#### Problem to solve:
The listing below is to be transcribed exactly.

[Information supplied Boundary: Start]

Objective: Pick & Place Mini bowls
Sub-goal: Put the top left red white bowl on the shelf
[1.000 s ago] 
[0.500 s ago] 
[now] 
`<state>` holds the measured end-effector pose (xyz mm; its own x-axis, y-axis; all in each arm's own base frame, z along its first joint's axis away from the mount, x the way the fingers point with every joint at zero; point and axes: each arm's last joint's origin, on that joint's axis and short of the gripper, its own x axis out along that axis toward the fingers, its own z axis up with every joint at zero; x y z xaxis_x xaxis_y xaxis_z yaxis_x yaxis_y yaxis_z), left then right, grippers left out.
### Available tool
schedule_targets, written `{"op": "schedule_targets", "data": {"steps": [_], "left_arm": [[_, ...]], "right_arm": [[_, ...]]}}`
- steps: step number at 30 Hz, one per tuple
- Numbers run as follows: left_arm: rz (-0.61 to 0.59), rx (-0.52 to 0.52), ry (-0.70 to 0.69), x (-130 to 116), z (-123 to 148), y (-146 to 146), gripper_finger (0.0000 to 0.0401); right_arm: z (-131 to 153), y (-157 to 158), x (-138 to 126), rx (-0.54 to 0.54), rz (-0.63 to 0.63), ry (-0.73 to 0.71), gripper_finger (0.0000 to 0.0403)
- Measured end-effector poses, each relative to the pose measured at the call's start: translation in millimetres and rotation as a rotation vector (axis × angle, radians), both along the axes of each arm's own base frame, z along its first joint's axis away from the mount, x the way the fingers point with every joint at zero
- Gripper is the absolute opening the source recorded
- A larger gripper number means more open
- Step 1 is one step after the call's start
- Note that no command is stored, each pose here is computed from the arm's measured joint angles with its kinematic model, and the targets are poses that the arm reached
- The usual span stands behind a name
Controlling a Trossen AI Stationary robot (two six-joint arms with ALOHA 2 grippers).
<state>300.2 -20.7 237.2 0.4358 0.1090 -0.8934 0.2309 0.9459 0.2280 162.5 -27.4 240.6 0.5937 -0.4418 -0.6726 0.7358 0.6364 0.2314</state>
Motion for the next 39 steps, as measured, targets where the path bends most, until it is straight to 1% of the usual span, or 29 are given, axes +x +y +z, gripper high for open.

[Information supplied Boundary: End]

#### Solution to the problem:
Objective: Pick & Place Mini bowls
Sub-goal: Put the top left red white bowl on the shelf
[1.000 s ago] 
[0.500 s ago] 
[now] 
`<state>` holds the measured end-effector pose (xyz mm; its own x-axis, y-axis; all in each arm's own base frame, z along its first joint's axis away from the mount, x the way the fingers point with every joint at zero; point and axes: each arm's last joint's origin, on that joint's axis and short of the gripper, its own x axis out along that axis toward the fingers, its own z axis up with every joint at zero; x y z xaxis_x xaxis_y xaxis_z yaxis_x yaxis_y yaxis_z), left then right, grippers left out.
### Available tool
schedule_targets, written `{"op": "schedule_targets", "data": {"steps": [_], "left_arm": [[_, ...]], "right_arm": [[_, ...]]}}`
- steps: step number at 30 Hz, one per tuple
- Numbers run as follows: left_arm: rz (-0.61 to 0.59), rx (-0.52 to 0.52), ry (-0.70 to 0.69), x (-130 to 116), z (-123 to 148), y (-146 to 146), gripper_finger (0.0000 to 0.0401); right_arm: z (-131 to 153), y (-157 to 158), x (-138 to 126), rx (-0.54 to 0.54), rz (-0.63 to 0.63), ry (-0.73 to 0.71), gripper_finger (0.0000 to 0.0403)
- Measured end-effector poses, each relative to the pose measured at the call's start: translation in millimetres and rotation as a rotation vector (axis × angle, radians), both along the axes of each arm's own base frame, z along its first joint's axis away from the mount, x the way the fingers point with every joint at zero
- Gripper is the absolute opening the source recorded
- A larger gripper number means more open
- Step 1 is one step after the call's start
- Note that no command is stored, each pose here is computed from the arm's measured joint angles with its kinematic model, and the targets are poses that the arm reached
- The usual span stands behind a name
Controlling a Trossen AI Stationary robot (two six-joint arms with ALOHA 2 grippers).
<state>300.2 -20.7 237.2 0.4358 0.1090 -0.8934 0.2309 0.9459 0.2280 162.5 -27.4 240.6 0.5937 -0.4418 -0.6726 0.7358 0.6364 0.2314</state>
Motion for the next 39 steps, as measured, targets where the path bends most, until it is straight to 1% of the usual span, or 29 are given, axes +x +y +z, gripper high for open.

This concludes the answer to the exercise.